Exercise brief —
From the records below, output exactly the lines running from the line containing "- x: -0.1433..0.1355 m" through the line containing "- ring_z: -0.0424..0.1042", and no others.

Given records —
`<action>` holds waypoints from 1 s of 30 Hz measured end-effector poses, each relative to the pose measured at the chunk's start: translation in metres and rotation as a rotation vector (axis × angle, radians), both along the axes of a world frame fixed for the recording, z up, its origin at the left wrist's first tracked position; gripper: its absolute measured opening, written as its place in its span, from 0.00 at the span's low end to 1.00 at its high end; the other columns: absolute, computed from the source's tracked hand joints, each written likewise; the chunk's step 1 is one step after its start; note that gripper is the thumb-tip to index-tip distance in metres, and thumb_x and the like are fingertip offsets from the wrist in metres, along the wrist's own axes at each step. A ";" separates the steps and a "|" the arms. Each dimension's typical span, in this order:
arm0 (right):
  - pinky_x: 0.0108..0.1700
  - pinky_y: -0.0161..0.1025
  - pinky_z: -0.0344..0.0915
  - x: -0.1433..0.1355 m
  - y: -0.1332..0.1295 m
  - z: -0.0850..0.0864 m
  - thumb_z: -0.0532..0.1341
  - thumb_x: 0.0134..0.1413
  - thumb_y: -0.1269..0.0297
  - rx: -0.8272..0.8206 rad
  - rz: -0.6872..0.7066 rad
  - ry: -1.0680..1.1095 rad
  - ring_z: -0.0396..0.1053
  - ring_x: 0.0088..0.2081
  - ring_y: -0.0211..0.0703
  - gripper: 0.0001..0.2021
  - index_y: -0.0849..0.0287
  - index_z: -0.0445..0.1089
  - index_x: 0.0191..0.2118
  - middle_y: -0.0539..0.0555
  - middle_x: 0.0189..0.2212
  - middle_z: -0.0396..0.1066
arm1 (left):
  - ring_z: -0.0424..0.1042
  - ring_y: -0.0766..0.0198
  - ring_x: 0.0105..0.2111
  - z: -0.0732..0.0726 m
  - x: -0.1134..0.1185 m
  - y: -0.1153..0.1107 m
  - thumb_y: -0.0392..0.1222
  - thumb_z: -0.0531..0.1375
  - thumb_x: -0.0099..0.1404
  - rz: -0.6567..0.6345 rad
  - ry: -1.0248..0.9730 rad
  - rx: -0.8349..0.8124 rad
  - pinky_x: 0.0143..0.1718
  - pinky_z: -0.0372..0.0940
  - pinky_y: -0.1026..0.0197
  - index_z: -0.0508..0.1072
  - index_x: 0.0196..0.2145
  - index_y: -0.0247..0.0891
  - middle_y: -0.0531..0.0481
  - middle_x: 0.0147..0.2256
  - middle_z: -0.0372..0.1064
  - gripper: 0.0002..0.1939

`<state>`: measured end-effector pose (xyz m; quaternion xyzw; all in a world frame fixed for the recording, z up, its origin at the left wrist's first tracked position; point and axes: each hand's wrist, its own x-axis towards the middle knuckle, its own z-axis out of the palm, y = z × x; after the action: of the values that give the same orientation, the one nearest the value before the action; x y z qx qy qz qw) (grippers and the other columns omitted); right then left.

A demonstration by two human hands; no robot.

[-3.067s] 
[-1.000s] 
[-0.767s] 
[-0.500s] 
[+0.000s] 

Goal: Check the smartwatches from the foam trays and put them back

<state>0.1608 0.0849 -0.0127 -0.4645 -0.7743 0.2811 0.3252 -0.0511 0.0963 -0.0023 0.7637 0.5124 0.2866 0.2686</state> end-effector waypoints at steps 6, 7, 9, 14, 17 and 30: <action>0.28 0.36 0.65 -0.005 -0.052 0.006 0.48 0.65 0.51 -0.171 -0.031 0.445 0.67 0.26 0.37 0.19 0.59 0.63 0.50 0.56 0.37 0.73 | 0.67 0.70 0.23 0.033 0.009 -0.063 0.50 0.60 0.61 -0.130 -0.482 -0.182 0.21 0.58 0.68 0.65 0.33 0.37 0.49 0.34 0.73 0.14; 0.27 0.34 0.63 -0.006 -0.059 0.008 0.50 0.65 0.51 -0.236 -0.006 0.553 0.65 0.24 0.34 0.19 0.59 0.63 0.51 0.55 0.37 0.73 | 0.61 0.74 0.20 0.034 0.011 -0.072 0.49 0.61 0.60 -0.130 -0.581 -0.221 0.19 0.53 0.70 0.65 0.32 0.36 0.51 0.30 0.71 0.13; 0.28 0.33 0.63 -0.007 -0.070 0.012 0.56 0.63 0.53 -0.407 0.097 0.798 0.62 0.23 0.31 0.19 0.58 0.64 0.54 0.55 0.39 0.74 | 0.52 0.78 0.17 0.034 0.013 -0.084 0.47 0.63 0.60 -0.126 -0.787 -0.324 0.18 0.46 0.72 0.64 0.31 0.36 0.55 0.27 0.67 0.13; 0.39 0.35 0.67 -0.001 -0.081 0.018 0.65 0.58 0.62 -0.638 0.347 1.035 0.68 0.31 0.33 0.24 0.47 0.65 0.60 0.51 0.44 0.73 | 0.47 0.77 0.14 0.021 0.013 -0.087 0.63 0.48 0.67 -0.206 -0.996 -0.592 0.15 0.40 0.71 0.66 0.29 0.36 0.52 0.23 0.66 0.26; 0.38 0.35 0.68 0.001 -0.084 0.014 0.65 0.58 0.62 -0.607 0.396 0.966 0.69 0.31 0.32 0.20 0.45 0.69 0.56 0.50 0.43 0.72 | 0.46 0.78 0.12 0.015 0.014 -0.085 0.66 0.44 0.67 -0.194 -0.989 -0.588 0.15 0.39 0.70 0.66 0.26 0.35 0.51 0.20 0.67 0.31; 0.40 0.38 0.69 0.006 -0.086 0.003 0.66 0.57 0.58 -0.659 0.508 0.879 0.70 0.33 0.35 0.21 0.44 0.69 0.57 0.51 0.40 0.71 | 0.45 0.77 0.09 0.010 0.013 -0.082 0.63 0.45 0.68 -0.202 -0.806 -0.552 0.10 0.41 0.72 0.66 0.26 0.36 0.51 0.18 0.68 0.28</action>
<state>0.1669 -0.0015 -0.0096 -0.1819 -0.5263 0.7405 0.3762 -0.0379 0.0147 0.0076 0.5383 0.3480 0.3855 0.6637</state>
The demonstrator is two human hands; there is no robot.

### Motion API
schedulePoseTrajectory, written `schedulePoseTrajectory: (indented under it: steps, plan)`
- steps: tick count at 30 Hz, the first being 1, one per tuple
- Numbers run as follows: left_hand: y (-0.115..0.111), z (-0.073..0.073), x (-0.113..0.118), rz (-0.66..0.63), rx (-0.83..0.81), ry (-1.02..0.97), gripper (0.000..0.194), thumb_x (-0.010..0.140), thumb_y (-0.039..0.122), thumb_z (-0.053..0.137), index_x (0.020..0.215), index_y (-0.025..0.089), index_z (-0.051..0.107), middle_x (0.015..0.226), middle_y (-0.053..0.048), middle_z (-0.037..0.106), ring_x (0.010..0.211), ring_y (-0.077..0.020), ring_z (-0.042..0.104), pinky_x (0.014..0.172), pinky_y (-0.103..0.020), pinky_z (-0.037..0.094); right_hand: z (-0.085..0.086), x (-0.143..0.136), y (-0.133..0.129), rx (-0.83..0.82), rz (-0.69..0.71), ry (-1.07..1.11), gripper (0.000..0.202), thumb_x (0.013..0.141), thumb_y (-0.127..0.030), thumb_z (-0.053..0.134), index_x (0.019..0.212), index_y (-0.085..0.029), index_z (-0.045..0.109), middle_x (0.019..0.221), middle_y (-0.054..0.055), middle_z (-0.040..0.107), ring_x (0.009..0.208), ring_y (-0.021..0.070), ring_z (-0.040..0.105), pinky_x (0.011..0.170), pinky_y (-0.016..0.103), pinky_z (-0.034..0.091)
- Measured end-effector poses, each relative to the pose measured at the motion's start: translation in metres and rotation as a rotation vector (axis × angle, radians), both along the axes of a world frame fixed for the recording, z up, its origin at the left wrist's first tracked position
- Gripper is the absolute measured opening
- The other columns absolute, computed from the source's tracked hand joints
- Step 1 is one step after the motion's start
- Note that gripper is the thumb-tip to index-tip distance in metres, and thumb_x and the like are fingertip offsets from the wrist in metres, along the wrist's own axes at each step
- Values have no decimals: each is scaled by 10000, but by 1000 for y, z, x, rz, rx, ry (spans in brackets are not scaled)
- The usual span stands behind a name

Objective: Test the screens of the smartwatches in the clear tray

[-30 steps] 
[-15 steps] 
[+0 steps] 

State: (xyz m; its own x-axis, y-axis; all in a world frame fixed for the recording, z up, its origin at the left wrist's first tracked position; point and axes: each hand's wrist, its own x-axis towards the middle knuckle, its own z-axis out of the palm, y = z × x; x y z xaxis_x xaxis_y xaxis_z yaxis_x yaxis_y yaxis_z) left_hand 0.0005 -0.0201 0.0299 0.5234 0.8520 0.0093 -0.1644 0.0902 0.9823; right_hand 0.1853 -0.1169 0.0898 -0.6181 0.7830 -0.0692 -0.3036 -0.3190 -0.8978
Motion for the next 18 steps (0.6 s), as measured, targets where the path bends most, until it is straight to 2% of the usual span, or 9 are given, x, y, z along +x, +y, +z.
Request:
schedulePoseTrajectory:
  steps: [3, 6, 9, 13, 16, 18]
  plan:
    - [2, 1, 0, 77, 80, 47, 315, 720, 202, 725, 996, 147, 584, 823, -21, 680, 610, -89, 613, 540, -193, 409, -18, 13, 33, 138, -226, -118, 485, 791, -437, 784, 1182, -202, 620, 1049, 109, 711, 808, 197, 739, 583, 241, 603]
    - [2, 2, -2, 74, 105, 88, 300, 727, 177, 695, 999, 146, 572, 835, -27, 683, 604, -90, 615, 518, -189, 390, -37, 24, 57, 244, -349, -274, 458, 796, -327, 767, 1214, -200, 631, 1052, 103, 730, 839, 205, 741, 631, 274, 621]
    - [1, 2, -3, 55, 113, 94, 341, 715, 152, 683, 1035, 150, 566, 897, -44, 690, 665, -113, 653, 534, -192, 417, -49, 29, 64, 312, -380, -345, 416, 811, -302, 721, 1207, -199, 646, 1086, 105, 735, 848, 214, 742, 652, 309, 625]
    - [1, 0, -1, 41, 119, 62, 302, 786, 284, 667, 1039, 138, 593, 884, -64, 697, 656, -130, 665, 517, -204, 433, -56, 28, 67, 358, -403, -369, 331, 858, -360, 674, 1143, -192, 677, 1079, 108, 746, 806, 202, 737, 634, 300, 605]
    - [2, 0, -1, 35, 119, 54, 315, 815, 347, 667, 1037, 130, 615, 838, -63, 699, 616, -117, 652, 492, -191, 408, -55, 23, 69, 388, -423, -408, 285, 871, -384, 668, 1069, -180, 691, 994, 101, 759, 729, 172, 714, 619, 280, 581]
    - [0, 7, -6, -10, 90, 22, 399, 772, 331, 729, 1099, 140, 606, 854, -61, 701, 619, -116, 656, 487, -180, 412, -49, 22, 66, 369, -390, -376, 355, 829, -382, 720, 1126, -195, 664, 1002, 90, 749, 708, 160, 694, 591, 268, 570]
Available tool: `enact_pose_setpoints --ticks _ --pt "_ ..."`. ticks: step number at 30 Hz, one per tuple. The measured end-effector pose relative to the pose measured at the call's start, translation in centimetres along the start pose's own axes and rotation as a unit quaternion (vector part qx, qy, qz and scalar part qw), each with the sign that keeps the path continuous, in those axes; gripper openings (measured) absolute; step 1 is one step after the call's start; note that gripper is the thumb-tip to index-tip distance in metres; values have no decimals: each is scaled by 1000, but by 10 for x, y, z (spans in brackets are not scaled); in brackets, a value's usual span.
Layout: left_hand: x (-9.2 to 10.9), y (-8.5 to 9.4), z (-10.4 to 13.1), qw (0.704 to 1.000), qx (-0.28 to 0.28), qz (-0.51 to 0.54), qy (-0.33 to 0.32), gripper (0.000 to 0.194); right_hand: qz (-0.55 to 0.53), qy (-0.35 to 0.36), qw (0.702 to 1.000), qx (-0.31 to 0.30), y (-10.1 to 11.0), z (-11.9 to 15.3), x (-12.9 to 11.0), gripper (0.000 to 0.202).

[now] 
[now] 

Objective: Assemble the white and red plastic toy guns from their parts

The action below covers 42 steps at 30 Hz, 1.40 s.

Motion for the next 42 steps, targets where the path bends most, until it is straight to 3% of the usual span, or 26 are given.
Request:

Exercise result —
  - x: -0.1433..0.1355 m
  - y: -0.1332..0.1295 m
  - z: -0.0850..0.0864 m
  - thumb_z: -0.0532..0.1341
  - thumb_x: 0.0134..0.1413
  - thumb_y: -0.1269..0.0297
  - rx: -0.8272..0.8206 rad
  - rz: -0.6872..0.7066 rad
  - ry: -1.0680..1.1095 rad
  - ring_z: -0.0396..0.1053
  - ring_x: 0.0088..0.2081
  - ring_y: -0.0211..0.0703
  - gripper: 0.0001..0.2021
  - index_y: -0.0849..0.0287
  - index_z: -0.0445..0.1089
  - index_x: 0.0191..0.2118
  - middle_y: -0.0539..0.0555
  - middle_x: 0.0189..0.2212
  - middle_z: -0.0396..0.1066
arm1 (left):
  - ring_z: -0.0424..0.1042

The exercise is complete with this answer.